結局あの後、花宮さんとは『同じ班の同級生』のまま距離を縮められなかった。

席替えで遠く離れた花宮さんの後頭部を一方的に眺め続け、最後の席替えでは後頭部を眺めることすら叶わないまま1年生が終わって、僕たちは2年生に進級した。

2年生ではもっと距離を縮められるかも、という僕のくだらない期待とは裏腹に、僕と花宮さんはクラスが離れてしまった。

僕のクラスにいる彼女の友達に、物を借りに来る花宮さんは1年生の時よりも髪が短くなってメガネが変わり、あのときよりずっと垢抜けて見えた。

彼女が教科書や書道セットなどを友達から受け取って戻っていく後ろ姿を、僕は何も言えずに見送ることしかできない。

短く切られた髪が揺れるたび、声をかけるタイミングを逃した自分の情けなさが針のように胸を突き刺した。

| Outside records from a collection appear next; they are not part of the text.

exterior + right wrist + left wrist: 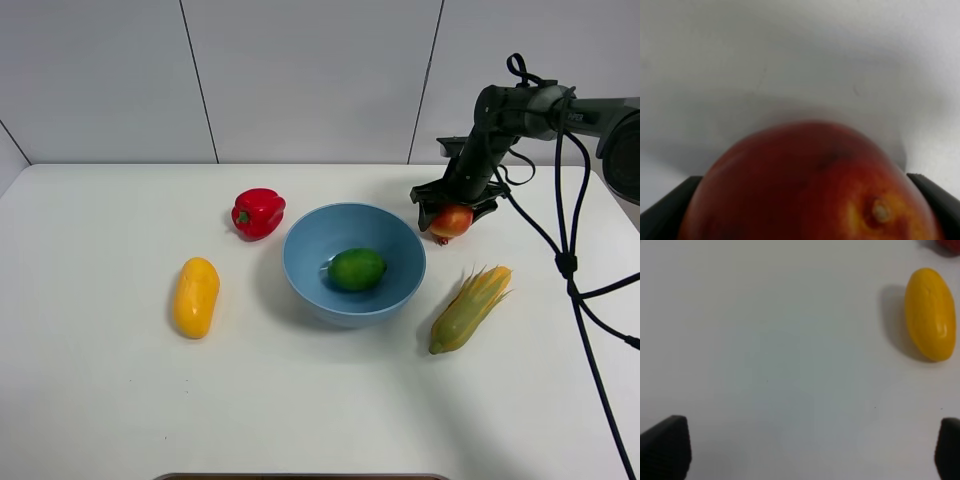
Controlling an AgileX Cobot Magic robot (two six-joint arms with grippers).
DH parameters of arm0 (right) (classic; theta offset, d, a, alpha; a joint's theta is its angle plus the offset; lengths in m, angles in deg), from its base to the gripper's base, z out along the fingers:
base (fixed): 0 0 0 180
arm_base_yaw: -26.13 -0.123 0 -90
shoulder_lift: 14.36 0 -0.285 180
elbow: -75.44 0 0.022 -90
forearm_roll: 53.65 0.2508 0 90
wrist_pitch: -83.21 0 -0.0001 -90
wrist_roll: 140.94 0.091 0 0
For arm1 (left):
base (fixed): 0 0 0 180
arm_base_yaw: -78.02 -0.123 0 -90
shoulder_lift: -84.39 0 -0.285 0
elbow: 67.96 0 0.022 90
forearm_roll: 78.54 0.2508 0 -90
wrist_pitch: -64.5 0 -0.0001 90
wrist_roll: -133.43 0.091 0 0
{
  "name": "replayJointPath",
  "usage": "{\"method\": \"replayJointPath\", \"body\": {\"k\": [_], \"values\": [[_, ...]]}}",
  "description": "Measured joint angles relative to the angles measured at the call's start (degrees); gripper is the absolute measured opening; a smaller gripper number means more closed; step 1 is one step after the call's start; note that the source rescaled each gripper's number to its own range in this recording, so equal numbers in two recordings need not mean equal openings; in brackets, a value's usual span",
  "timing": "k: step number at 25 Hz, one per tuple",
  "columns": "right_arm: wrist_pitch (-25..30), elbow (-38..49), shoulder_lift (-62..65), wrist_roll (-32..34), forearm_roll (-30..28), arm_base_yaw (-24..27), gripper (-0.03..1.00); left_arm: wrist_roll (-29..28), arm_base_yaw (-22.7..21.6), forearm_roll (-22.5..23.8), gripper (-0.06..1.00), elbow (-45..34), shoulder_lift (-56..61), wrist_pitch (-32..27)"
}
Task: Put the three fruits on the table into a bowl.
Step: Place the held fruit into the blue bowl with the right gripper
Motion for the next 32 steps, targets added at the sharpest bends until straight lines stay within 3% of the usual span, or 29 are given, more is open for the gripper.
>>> {"method": "replayJointPath", "body": {"k": [13,27,32], "values": [[0.2,0.0,1.3,0.0,0.0,0.0,0.32,0.0,0.0,0.0,1.00,0.0,0.0,0.0],[3.8,0.0,15.2,0.0,1.6,0.0,0.32,0.0,0.0,0.0,1.00,0.0,0.0,0.0],[6.5,0.0,19.5,-0.5,3.0,-2.3,0.32,0.0,0.0,0.0,1.00,0.0,0.0,0.0]]}}
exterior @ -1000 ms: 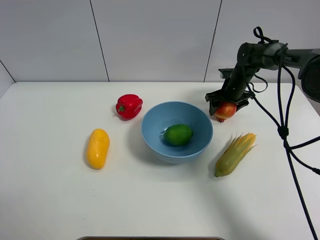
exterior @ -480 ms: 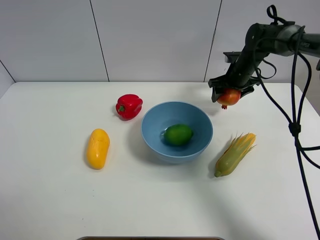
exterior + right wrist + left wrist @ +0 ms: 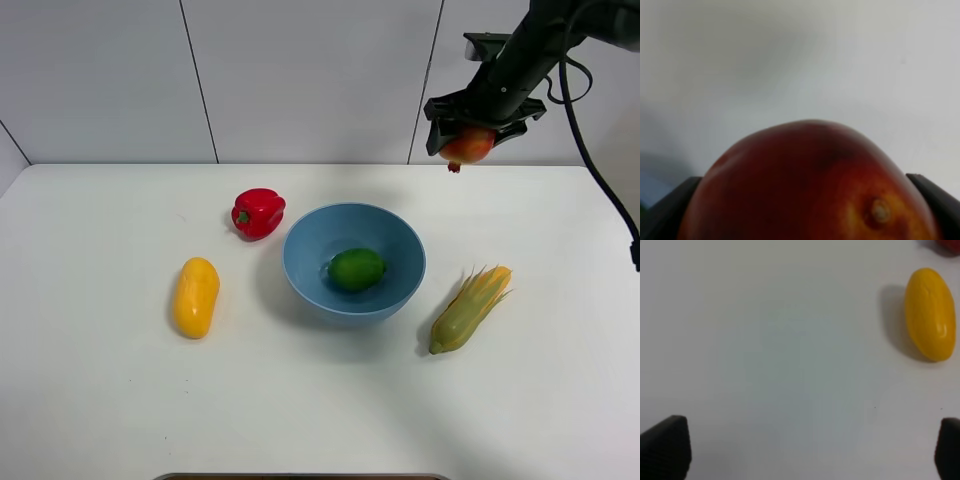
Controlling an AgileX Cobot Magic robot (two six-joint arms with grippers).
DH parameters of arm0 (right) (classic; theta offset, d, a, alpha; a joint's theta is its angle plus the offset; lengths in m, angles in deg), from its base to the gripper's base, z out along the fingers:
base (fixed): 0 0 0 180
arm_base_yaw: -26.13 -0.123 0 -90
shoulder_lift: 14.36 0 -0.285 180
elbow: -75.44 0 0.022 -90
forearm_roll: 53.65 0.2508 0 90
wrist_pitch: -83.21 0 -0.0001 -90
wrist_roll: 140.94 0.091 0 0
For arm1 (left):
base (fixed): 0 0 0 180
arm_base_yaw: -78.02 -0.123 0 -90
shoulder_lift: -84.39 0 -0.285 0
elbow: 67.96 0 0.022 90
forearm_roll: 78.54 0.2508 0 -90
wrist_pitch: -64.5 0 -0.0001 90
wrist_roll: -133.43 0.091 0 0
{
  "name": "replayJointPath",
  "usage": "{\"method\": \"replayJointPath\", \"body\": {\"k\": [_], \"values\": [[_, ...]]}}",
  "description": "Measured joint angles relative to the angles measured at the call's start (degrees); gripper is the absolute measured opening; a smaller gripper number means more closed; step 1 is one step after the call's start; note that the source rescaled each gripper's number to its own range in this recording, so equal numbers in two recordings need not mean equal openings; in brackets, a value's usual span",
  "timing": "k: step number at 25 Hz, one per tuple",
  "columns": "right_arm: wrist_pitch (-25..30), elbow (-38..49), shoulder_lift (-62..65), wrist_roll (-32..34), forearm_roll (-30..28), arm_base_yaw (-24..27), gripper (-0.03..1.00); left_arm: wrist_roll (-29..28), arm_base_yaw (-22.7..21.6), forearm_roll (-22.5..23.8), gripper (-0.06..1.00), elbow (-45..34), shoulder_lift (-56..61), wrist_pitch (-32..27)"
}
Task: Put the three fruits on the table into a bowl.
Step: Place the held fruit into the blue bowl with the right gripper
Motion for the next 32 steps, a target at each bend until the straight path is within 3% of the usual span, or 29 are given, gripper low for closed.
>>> {"method": "replayJointPath", "body": {"k": [8,18,32], "values": [[2.9,0.0,2.0,-0.3,0.3,-11.0,0.32,0.0,0.0,0.0,1.00,0.0,0.0,0.0],[5.5,0.0,2.0,1.2,-4.7,-23.1,0.32,0.0,0.0,0.0,1.00,0.0,0.0,0.0],[8.2,0.0,-4.6,2.7,-7.1,-26.6,0.32,0.0,0.0,0.0,1.00,0.0,0.0,0.0]]}}
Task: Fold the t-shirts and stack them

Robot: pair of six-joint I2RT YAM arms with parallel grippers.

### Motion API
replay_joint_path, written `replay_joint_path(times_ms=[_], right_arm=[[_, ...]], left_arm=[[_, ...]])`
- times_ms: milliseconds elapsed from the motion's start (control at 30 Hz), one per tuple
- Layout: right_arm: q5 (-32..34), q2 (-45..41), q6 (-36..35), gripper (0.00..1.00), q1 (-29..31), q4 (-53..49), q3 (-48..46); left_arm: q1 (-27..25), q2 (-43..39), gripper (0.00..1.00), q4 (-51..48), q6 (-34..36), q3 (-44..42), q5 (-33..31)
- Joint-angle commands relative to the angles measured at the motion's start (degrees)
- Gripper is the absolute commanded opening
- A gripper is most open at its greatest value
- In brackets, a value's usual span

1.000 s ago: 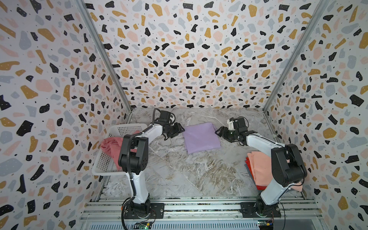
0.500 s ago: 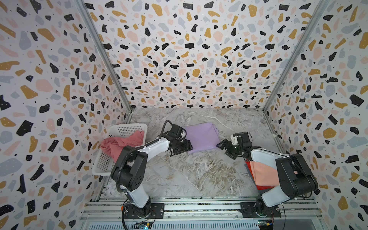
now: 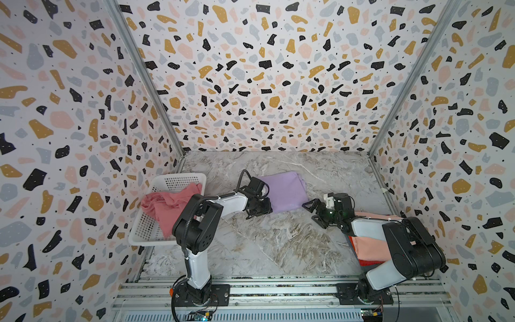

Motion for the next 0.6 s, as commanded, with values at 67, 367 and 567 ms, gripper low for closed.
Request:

2年生も終わりに差し掛かり、僕がひとりで部活(ちなみに僕はテニス部所属)に向かっていると、僕の進行方向から花宮さんとその友達の小山(こやま)さんが自転車をこぎながら談笑しているのが見えた。

「いよいよ最高学年かぁ」

「そもそも私、先輩になれるかね…」

「『いらっすいあせー』って勧誘しまくればなんとかなるっしょ」

「寿司屋のテンションやめて」

花宮さんたちが僕とすれ違いで笑い声を流していく。

なんとなく立ち止まっていると、「おい、お前何黄昏(たそがれ)てんだよ」と、テニス部の同級生――北瀬颯太(きたせそうた)が僕の肩をたたいた。

状況が状況なので、びくっと肩が跳ねてしまった。

「あーいや別に…」

「好きな女か何なのか知らんけど、早くいかないと遅刻するぞ」

口を濁すと、北瀬はすべてお見通しだと言わんばかりに、僕を追い抜かして走り去っていっていまった。

「あいつ、勘鋭すぎだろ…」

僕は次第に小さくなっていく北瀬の後ろ姿を見送り、動揺をごまかすようにハンドルをぎゅっと握った。